En España, igual que en China, tanto el yoga como el pilates han tenido un boom espectacular en los últimos diez años. Un informe elaborado por la Universidad de Sevilla en 2018 citado por el diario Cinco Días confirmaba que en España hay 5,2 millones de personas abonadas a un club de gimnasio, y se estima que 1,1 millones de estas practican yoga o pilates.
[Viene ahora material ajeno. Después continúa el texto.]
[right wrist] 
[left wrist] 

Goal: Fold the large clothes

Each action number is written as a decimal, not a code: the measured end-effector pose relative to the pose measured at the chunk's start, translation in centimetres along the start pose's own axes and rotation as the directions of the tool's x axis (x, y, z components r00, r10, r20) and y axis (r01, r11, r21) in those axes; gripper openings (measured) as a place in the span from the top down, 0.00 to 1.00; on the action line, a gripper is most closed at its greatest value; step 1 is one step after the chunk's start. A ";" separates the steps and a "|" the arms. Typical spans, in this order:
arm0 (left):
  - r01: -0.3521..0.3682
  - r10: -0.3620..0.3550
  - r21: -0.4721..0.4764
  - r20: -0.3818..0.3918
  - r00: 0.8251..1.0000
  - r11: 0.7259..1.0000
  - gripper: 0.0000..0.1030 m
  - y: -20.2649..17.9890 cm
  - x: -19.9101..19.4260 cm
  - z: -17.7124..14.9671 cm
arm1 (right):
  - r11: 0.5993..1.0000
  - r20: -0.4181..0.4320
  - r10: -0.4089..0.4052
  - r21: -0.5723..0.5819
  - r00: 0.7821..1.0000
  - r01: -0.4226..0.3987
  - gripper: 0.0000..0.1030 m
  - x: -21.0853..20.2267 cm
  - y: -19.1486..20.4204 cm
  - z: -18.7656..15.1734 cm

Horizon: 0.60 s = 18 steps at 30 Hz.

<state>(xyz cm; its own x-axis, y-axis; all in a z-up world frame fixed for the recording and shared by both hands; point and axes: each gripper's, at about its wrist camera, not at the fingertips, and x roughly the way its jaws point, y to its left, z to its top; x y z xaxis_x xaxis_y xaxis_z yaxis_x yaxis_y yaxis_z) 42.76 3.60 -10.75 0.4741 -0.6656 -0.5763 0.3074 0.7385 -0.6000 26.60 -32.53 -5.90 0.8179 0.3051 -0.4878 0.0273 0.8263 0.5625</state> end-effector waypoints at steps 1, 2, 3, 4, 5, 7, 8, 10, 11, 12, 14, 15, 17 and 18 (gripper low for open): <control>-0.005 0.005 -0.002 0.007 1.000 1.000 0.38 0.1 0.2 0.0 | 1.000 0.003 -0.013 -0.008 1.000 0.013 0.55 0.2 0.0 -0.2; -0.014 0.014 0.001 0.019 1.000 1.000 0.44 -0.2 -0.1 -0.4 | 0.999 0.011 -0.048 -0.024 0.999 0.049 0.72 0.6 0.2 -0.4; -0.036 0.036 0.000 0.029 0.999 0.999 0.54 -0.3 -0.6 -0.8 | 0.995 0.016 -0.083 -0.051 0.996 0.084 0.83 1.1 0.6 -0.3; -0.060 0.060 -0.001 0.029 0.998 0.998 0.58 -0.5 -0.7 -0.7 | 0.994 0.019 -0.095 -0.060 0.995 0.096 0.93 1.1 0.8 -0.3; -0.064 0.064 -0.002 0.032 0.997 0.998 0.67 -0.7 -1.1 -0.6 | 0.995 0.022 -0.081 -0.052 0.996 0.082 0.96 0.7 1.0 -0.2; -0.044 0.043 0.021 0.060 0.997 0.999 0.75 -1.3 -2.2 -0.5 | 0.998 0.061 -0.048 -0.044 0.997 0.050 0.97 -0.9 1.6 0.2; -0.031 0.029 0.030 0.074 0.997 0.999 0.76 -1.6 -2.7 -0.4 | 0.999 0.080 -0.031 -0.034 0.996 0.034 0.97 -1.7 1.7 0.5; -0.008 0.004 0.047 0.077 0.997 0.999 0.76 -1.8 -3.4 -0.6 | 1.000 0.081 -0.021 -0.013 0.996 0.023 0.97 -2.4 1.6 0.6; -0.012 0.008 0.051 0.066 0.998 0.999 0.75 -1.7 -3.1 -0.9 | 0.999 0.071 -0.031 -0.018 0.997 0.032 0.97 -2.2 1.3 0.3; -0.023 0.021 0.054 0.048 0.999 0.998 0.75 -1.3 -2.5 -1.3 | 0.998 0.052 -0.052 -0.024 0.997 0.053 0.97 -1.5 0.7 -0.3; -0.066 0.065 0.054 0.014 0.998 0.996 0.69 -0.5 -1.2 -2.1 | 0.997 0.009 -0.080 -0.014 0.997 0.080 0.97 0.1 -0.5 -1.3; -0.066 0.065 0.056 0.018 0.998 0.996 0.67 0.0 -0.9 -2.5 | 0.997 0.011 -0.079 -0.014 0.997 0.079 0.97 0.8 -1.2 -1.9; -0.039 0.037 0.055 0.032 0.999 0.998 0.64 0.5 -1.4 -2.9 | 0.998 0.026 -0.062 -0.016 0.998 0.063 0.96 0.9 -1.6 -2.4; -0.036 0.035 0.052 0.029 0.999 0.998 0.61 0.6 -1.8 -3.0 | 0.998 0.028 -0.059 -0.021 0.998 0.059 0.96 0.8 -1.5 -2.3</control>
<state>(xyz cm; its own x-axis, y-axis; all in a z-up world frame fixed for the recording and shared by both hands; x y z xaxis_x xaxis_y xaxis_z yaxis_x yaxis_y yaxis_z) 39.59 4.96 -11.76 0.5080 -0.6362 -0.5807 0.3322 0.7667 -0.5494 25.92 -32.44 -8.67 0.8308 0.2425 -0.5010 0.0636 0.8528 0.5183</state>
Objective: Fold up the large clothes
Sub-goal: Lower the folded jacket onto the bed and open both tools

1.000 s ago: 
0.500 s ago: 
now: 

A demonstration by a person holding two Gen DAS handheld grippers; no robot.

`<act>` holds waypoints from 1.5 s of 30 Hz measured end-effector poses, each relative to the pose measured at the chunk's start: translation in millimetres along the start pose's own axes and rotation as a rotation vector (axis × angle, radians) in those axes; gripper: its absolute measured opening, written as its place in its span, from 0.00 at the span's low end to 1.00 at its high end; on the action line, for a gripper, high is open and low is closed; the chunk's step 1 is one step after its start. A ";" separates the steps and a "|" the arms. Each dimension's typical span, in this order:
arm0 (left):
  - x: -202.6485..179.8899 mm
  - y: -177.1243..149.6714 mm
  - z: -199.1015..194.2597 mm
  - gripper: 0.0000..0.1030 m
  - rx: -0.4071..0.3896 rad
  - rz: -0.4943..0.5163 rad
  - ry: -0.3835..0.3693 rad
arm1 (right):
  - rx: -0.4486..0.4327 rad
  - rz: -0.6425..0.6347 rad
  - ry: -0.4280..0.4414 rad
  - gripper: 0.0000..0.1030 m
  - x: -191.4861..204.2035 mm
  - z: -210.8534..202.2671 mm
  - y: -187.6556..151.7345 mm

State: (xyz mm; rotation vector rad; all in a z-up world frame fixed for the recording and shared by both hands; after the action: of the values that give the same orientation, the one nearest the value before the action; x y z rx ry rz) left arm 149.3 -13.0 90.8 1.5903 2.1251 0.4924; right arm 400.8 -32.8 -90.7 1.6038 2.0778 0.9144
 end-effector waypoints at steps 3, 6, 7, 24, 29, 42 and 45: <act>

El mismo informe apunta que el 22,7% de estos usuarios practica actividades de cuerpo-mente.

Después de casi diez años sin practicar yoga, he decido retomar la práctica. Mis condiciones físicas son incluso más deplorables que antes –en cada clase constato que mis piernas son como de madera y pienso que voy a romperme en dos en alguna postura–, pero, como dice Alex, da igual, porque “tú, Andrea, el yoga lo respiras”. Tengo la sensación de que se reía un poco de mí, pero es cierto que yo hago bien eso de aguantar toda la clase respirando solo por la nariz (una de las claves del yoga). Alex también me aseguró que no soy la peor de sus clases, pero que no me preocupara por eso, “porque en yoga no hay niveles”. No hay niveles, pero la frustración está ahí mismo, delante de mis narices, cuando veo a Alex, a sus 57 años, haciendo posturas imposibles y con un cuerpo más en forma que cualquiera de mi edad. “Era el típico deportista, corría, jugaba al fútbol… se me dan bien los deportes, así que también decidí probar el yoga”, me dijo, lamentando no poder contarme algo más místico sobre cómo empezó su afición al yoga. No fue debido a ninguna enfermedad, ninguna crisis existencial, ninguna ruptura amorosa. Él por las mañanas sigue teniendo su trabajo habitual y no ha cambiado su nombre a “rayo verde del amanecer”. Me tranquilizó.

Hubo una etapa de mi vida en que le cogí manía al yoga y a los yoguis. Quizás porque el yoga me robó a una amiga. Ocurrió de forma paulatina. Ella había dejado su trabajo para convertirse en profe de yoga y hacía tiempo que no nos veíamos. Un buen día quedamos, le conté que había roto con mi pareja después de siete años, y me respondió, tan pancha: “Si tú estás bien, todo irá bien”. No supo entender que lo único que necesitaba era que me llevara a tomar unas birras y a reírnos un rato.  

Con el tiempo, la he perdonado. A ella, y al yoga. Porque he visto que los profes de yoga tienen eso de soltar frases raras como “y ahora camina con tus glúteos hasta el final de la esterilla”, “y ahora separa los hombros de las orejas” –y solo es cuestión de saber interpretarlos–. Mi favorita es esta: “Y ahora siente que tu corazón quiere estar por delante de tus pies”. Mientras la escuchaba, intentando no partirme la crisma, pensé que era una bonita forma de decir que tienes ganas de enamorarte.